━━ Information ━━

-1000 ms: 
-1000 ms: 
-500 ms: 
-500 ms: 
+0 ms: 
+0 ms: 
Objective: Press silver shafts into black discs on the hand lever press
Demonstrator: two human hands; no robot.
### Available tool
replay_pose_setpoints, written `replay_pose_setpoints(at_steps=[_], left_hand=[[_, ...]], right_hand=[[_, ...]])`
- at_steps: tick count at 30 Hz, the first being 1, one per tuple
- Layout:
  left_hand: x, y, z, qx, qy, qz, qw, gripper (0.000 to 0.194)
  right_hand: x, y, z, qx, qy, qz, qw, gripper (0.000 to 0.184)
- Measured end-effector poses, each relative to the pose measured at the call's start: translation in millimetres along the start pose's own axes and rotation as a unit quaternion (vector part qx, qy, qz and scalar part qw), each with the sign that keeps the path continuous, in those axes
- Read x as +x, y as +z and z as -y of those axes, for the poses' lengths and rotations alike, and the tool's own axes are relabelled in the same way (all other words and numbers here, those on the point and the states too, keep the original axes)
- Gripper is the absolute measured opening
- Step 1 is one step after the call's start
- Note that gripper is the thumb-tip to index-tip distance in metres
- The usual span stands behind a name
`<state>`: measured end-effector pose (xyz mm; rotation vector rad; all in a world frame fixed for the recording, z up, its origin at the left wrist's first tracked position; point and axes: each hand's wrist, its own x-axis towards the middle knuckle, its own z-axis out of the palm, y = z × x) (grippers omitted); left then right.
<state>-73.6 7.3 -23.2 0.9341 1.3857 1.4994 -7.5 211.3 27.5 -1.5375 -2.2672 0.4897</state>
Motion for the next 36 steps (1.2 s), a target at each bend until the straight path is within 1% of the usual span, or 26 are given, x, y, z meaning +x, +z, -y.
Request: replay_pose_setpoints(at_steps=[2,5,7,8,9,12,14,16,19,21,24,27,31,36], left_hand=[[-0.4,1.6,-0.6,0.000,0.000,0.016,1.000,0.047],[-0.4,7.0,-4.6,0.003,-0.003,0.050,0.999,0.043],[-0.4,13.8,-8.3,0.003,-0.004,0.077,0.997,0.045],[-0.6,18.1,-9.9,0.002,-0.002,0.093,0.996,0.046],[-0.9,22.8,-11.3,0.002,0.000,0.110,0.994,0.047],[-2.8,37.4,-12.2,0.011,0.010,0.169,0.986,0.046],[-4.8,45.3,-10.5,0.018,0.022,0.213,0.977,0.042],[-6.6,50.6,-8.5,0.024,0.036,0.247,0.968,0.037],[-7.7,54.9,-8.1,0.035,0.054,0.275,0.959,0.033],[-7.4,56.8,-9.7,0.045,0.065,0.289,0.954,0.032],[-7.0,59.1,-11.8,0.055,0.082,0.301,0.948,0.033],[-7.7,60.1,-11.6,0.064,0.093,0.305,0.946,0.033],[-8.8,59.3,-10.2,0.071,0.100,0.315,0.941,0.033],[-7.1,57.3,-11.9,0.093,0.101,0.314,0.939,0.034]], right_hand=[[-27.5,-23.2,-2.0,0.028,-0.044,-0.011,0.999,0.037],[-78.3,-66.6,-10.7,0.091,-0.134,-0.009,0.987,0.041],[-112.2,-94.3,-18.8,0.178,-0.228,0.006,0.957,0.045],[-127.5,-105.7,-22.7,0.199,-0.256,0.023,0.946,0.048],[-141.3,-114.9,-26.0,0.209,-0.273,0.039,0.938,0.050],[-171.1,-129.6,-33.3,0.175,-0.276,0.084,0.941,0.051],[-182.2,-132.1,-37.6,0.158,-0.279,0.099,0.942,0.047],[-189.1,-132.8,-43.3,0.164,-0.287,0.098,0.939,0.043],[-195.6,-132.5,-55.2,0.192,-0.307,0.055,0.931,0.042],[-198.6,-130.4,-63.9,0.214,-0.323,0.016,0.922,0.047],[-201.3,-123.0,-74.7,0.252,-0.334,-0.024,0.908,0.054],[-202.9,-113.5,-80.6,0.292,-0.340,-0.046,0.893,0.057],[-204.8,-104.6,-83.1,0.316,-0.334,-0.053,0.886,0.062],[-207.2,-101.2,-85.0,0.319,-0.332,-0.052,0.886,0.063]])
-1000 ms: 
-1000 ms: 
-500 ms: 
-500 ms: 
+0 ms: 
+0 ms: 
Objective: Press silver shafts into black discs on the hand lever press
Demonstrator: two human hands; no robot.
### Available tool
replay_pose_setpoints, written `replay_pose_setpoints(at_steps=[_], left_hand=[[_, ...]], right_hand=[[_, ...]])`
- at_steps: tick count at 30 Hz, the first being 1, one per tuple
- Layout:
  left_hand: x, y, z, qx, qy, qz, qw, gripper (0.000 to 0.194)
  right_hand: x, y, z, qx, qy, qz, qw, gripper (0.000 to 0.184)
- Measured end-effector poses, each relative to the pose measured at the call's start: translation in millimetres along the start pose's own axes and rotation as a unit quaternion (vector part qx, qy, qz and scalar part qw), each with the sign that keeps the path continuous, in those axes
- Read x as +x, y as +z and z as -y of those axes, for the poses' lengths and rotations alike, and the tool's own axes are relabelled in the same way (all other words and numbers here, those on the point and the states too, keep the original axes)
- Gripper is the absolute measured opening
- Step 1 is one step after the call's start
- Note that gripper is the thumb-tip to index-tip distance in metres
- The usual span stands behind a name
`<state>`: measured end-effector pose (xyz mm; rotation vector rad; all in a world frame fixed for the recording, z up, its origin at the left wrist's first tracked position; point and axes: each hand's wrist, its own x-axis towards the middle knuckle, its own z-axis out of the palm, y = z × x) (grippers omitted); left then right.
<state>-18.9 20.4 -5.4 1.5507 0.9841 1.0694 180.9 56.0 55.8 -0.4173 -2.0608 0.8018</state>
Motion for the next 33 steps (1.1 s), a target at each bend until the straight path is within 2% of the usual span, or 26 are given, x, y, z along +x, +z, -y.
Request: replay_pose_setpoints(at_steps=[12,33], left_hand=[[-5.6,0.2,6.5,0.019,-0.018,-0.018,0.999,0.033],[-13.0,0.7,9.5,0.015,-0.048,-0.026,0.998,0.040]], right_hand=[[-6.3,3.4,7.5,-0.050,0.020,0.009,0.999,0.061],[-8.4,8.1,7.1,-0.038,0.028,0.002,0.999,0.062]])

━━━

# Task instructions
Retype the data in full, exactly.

# Reply to the task
-1000 ms: 
-1000 ms: 
-500 ms: 
-500 ms: 
+0 ms: 
+0 ms: 
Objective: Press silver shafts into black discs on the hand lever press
Demonstrator: two human hands; no robot.
### Available tool
replay_pose_setpoints, written `replay_pose_setpoints(at_steps=[_], left_hand=[[_, ...]], right_hand=[[_, ...]])`
- at_steps: tick count at 30 Hz, the first being 1, one per tuple
- Layout:
  left_hand: x, y, z, qx, qy, qz, qw, gripper (0.000 to 0.194)
  right_hand: x, y, z, qx, qy, qz, qw, gripper (0.000 to 0.184)
- Measured end-effector poses, each relative to the pose measured at the call's start: translation in millimetres along the start pose's own axes and rotation as a unit quaternion (vector part qx, qy, qz and scalar part qw), each with the sign that keeps the path continuous, in those axes
- Read x as +x, y as +z and z as -y of those axes, for the poses' lengths and rotations alike, and the tool's own axes are relabelled in the same way (all other words and numbers here, those on the point and the states too, keep the original axes)
- Gripper is the absolute measured opening
- Step 1 is one step after the call's start
- Note that gripper is the thumb-tip to index-tip distance in metres
- The usual span stands behind a name
`<state>`: measured end-effector pose (xyz mm; rotation vector rad; all in a world frame fixed for the recording, z up, its origin at the left wrist's first tracked position; point and axes: each hand's wrist, its own x-axis towards the middle knuckle, its own z-axis out of the palm, y = z × x) (grippers omitted); left then right.
<state>-73.6 7.3 -23.2 0.9341 1.3857 1.4994 -7.5 211.3 27.5 -1.5375 -2.2672 0.4897</state>
Motion for the next 36 steps (1.2 s), a target at each bend until the straight path is within 1% of the usual span, or 26 are given, x, y, z meaning +x, +z, -y.
Request: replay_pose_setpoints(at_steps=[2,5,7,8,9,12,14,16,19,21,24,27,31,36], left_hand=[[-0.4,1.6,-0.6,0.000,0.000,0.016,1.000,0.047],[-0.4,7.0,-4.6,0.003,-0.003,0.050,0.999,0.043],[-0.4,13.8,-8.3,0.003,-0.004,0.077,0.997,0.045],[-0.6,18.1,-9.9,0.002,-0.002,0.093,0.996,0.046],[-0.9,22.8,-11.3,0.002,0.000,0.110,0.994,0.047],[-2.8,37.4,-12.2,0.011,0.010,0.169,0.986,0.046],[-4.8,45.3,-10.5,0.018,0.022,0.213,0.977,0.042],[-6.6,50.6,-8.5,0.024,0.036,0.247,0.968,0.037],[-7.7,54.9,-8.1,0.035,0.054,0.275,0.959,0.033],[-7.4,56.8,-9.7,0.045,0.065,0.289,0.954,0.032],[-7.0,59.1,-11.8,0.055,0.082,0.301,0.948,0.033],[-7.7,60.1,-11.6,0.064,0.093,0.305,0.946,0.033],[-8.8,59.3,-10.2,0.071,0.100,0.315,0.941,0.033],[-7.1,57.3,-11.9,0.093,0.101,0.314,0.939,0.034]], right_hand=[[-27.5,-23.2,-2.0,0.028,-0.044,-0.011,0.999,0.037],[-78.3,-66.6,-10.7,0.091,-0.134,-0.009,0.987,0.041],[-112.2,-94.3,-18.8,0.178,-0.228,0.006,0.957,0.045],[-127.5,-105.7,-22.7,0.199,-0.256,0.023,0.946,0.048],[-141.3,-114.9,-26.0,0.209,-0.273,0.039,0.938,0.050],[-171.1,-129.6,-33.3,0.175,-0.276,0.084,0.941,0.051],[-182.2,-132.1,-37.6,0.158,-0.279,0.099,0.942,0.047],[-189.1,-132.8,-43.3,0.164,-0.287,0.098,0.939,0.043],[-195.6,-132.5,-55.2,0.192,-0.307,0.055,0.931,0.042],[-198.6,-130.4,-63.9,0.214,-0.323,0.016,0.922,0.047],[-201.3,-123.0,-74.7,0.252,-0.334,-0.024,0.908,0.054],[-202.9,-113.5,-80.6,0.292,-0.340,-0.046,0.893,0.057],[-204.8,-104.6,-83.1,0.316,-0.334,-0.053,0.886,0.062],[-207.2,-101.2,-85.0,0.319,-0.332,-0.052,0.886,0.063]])
-1000 ms: 
-1000 ms: 
-500 ms: 
-500 ms: 
+0 ms: 
+0 ms: 
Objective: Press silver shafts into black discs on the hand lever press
Demonstrator: two human hands; no robot.
### Available tool
replay_pose_setpoints, written `replay_pose_setpoints(at_steps=[_], left_hand=[[_, ...]], right_hand=[[_, ...]])`
- at_steps: tick count at 30 Hz, the first being 1, one per tuple
- Layout:
  left_hand: x, y, z, qx, qy, qz, qw, gripper (0.000 to 0.194)
  right_hand: x, y, z, qx, qy, qz, qw, gripper (0.000 to 0.184)
- Measured end-effector poses, each relative to the pose measured at the call's start: translation in millimetres along the start pose's own axes and rotation as a unit quaternion (vector part qx, qy, qz and scalar part qw), each with the sign that keeps the path continuous, in those axes
- Read x as +x, y as +z and z as -y of those axes, for the poses' lengths and rotations alike, and the tool's own axes are relabelled in the same way (all other words and numbers here, those on the point and the states too, keep the original axes)
- Gripper is the absolute measured opening
- Step 1 is one step after the call's start
- Note that gripper is the thumb-tip to index-tip distance in metres
- The usual span stands behind a name
`<state>`: measured end-effector pose (xyz mm; rotation vector rad; all in a world frame fixed for the recording, z up, its origin at the left wrist's first tracked position; point and axes: each hand's wrist, its own x-axis towards the middle knuckle, its own z-axis out of the palm, y = z × x) (grippers omitted); left then right.
<state>-18.9 20.4 -5.4 1.5507 0.9841 1.0694 180.9 56.0 55.8 -0.4173 -2.0608 0.8018</state>
Motion for the next 33 steps (1.1 s), a target at each bend until the straight path is within 2% of the usual span, or 26 are given, x, y, z along +x, +z, -y.
Request: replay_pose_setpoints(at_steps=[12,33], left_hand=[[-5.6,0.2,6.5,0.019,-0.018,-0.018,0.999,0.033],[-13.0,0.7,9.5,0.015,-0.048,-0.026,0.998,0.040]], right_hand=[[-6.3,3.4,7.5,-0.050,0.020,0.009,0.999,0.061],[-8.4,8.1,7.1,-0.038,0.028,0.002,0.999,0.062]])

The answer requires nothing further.